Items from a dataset
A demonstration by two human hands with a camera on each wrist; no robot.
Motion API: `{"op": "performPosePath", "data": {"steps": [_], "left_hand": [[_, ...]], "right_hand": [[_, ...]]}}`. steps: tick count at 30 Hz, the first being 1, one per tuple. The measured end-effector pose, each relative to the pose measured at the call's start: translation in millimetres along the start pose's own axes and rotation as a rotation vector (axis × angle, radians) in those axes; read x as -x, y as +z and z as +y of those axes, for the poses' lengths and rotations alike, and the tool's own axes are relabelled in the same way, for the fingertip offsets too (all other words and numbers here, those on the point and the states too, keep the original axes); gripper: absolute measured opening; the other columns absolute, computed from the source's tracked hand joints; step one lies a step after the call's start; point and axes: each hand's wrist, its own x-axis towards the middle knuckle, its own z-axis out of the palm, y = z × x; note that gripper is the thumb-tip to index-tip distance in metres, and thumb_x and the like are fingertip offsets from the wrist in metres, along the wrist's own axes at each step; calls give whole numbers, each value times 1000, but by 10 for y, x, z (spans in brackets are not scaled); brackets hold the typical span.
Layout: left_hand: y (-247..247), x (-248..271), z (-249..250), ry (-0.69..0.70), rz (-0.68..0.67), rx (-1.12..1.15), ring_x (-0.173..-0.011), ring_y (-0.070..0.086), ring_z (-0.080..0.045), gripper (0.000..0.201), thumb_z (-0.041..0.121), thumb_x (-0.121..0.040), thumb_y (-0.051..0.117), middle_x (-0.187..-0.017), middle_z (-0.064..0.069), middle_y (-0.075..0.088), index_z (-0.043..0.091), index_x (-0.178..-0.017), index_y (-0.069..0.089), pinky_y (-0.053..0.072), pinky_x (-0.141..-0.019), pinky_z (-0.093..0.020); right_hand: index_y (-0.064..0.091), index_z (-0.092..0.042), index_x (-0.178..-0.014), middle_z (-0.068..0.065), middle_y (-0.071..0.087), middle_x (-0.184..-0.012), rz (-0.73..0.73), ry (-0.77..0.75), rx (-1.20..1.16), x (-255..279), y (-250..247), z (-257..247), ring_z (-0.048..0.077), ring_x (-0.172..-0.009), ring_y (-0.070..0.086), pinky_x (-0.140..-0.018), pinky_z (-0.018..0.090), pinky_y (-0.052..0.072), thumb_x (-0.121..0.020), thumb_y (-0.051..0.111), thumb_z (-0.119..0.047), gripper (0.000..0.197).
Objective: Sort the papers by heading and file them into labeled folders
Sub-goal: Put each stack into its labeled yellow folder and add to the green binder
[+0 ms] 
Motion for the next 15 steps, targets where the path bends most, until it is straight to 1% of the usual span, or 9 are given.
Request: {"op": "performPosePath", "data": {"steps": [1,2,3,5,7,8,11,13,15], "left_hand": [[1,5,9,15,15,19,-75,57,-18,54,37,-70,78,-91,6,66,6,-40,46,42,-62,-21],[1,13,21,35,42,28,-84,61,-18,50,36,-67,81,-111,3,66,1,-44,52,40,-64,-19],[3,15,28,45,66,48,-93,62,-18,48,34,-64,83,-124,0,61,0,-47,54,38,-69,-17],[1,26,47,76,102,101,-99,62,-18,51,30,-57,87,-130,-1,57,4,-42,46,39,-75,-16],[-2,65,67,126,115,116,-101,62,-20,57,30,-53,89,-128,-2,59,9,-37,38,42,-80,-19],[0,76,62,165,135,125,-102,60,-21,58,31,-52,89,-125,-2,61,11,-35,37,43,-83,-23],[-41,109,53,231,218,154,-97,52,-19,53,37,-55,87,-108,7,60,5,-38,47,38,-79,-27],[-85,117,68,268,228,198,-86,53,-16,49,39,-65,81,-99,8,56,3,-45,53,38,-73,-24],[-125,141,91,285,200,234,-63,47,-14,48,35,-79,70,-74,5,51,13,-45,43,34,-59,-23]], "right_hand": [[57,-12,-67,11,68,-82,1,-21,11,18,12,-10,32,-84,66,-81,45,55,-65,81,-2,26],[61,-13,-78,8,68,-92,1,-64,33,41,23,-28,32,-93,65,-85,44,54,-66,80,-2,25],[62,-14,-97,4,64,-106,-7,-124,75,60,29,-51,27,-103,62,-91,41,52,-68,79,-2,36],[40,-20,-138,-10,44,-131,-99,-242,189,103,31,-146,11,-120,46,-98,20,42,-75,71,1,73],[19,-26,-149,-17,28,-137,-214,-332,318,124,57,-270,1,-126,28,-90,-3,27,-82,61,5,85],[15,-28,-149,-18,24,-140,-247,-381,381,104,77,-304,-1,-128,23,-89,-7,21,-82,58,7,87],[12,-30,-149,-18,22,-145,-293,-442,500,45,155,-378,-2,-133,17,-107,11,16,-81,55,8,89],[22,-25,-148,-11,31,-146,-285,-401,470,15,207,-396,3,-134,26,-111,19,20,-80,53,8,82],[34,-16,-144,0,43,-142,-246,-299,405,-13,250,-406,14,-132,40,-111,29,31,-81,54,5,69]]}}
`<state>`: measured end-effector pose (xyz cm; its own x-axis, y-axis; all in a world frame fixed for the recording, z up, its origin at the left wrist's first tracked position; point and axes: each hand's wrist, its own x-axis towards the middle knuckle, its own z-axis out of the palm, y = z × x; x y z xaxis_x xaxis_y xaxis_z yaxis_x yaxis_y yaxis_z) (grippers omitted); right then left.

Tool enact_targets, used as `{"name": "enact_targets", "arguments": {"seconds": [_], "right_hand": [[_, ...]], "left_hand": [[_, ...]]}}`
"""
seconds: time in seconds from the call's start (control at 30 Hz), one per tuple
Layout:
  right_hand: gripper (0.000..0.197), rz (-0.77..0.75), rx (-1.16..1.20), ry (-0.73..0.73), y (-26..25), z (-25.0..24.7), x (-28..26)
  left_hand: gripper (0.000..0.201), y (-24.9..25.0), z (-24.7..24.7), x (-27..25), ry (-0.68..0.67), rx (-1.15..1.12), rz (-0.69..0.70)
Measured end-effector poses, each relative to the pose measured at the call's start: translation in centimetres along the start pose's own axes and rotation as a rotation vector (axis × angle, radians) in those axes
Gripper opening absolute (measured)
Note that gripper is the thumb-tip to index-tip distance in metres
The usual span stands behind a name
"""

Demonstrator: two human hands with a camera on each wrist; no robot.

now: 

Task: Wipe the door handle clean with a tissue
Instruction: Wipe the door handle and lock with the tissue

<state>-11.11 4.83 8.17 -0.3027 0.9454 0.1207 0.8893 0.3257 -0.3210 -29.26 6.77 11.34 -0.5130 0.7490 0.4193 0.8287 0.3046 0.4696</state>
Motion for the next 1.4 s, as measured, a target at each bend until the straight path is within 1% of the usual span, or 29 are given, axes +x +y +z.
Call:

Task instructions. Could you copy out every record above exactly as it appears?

Answer space.
A demonstration by two human hands with a camera on each wrist; no robot.
Motion API: `{"op": "performPosePath", "data": {"steps": [_], "left_hand": [[_, ...]], "right_hand": [[_, ...]]}}`. steps: tick count at 30 Hz, the first being 1, one per tuple. The measured end-effector pose, each relative to the pose measured at the call's start: translation in millimetres along the start pose's own axes and rotation as a rotation vector (axis × angle, radians) in those axes; read x as -x, y as +z and z as +y of those axes, for the poses' lengths and rotations alike, and the tool's own axes are relabelled in the same way, for the fingertip offsets too (all other words and numbers here, those on the point and the states too, keep the original axes); gripper: absolute measured opening; the other columns absolute, computed from the source's tracked hand joints; step one lies a step after the call's start; point and axes: each hand's wrist, its own x-axis towards the middle knuckle, its own z-axis out of the palm, y = z × x; note that gripper is the thumb-tip to index-tip distance in metres, and thumb_x and the like are fingertip offsets from the wrist in metres, along the wrist's own axes at each step; calls give whole numbers, each value times 1000, but by 10 for y, x, z (spans in brackets are not scaled); brackets hold the typical span.
Layout: left_hand: y (-247..247), x (-248..271), z (-249..250), ry (-0.69..0.70), rz (-0.68..0.67), rx (-1.12..1.15), ring_x (-0.173..-0.011), ring_y (-0.070..0.086), ring_z (-0.080..0.045), gripper (0.000..0.201), thumb_z (-0.041..0.121), thumb_x (-0.121..0.040), thumb_y (-0.051..0.117), middle_x (-0.187..-0.017), middle_z (-0.064..0.069), middle_y (-0.075..0.088), index_z (-0.043..0.091), index_x (-0.178..-0.017), index_y (-0.069..0.089), pinky_y (-0.053..0.072), pinky_x (-0.141..-0.019), pinky_z (-0.093..0.020); right_hand: index_y (-0.064..0.091), index_z (-0.092..0.042), index_x (-0.178..-0.014), middle_z (-0.068..0.065), middle_y (-0.071..0.087), middle_x (-0.184..-0.012), rz (-0.73..0.73), ry (-0.77..0.75), rx (-1.20..1.16), x (-255..279), y (-250..247), z (-257..247), ring_z (-0.048..0.077), ring_x (-0.172..-0.009), ring_y (-0.070..0.086), pinky_x (-0.140..-0.018), pinky_z (-0.018..0.090), pinky_y (-0.052..0.072), thumb_x (-0.121..0.020), thumb_y (-0.051..0.111), thumb_z (-0.119..0.047), gripper (0.000..0.197).
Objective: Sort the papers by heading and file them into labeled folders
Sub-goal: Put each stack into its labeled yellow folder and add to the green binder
[+0 ms] 
Motion for the next 15 steps, targets where the path bends most, until it is straight to 1% of the usual span, or 9 are given.
Request: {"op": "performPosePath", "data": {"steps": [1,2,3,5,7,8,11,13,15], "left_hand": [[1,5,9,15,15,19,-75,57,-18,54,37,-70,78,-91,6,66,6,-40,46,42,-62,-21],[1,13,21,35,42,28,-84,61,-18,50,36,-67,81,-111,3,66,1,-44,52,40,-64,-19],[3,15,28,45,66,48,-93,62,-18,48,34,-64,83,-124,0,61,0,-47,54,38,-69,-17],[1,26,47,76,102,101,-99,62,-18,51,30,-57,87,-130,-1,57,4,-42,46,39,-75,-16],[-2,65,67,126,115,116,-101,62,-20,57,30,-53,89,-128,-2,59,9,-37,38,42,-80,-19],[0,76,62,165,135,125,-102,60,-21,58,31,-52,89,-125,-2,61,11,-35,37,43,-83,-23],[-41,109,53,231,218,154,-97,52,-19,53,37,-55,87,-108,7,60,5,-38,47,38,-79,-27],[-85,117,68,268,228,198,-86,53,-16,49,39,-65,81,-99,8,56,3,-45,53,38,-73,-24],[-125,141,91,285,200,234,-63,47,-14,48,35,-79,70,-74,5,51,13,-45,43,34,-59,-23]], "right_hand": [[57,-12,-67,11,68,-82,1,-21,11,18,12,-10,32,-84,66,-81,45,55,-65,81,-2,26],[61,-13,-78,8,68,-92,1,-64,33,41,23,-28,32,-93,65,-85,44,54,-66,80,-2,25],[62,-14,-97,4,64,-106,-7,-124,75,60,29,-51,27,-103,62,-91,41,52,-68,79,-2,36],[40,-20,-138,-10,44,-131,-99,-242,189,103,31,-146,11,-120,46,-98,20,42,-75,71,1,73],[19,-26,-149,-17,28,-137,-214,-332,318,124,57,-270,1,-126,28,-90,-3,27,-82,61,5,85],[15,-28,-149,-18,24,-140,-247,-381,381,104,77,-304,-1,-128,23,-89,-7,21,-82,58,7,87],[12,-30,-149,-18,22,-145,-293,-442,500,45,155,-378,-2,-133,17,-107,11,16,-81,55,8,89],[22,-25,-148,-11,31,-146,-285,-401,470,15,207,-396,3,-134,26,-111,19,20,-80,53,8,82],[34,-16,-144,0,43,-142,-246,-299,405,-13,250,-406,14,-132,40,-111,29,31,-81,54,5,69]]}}
`<state>`: measured end-effector pose (xyz cm; its own x-axis, y-axis; all in a world frame fixed for the recording, z up, its origin at the left wrist's first tracked position; point and axes: each hand's wrist, its own x-axis towards the middle knuckle, its own z-axis out of the palm, y = z × x; x y z xaxis_x xaxis_y xaxis_z yaxis_x yaxis_y yaxis_z) (grippers omitted); right then left.

Tool enact_targets, used as `{"name": "enact_targets", "arguments": {"seconds": [_], "right_hand": [[_, ...]], "left_hand": [[_, ...]]}}`
"""
seconds: time in seconds from the call's start (control at 30 Hz), one per tuple
Layout:
  right_hand: gripper (0.000..0.197), rz (-0.77..0.75), rx (-1.16..1.20), ry (-0.73..0.73), y (-26..25), z (-25.0..24.7), x (-28..26)
  left_hand: gripper (0.000..0.201), y (-24.9..25.0), z (-24.7..24.7), x (-27..25), ry (-0.68..0.67), rx (-1.15..1.12), rz (-0.69..0.70)
Measured end-effector poses, each relative to the pose measured at the call's start: translation in centimetres along the start pose's own axes and rotation as a rotation vector (axis × angle, radians) in those axes
Gripper opening absolute (measured)
Note that gripper is the thumb-tip to index-tip distance in metres
The usual span stands behind a name
"""

Demonstrator: two human hands with a camera on each wrist; no robot.

now: 

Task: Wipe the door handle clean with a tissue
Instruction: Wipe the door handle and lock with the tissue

<state>-11.11 4.83 8.17 -0.3027 0.9454 0.1207 0.8893 0.3257 -0.3210 -29.26 6.77 11.34 -0.5130 0.7490 0.4193 0.8287 0.3046 0.4696</state>
Motion for the next 1.4 s, as measured, a target at each bend until the straight path is within 1% of the usual span, or 29 are given, axes +x +y +z.
Call:

Nothing else is needed for this exercise.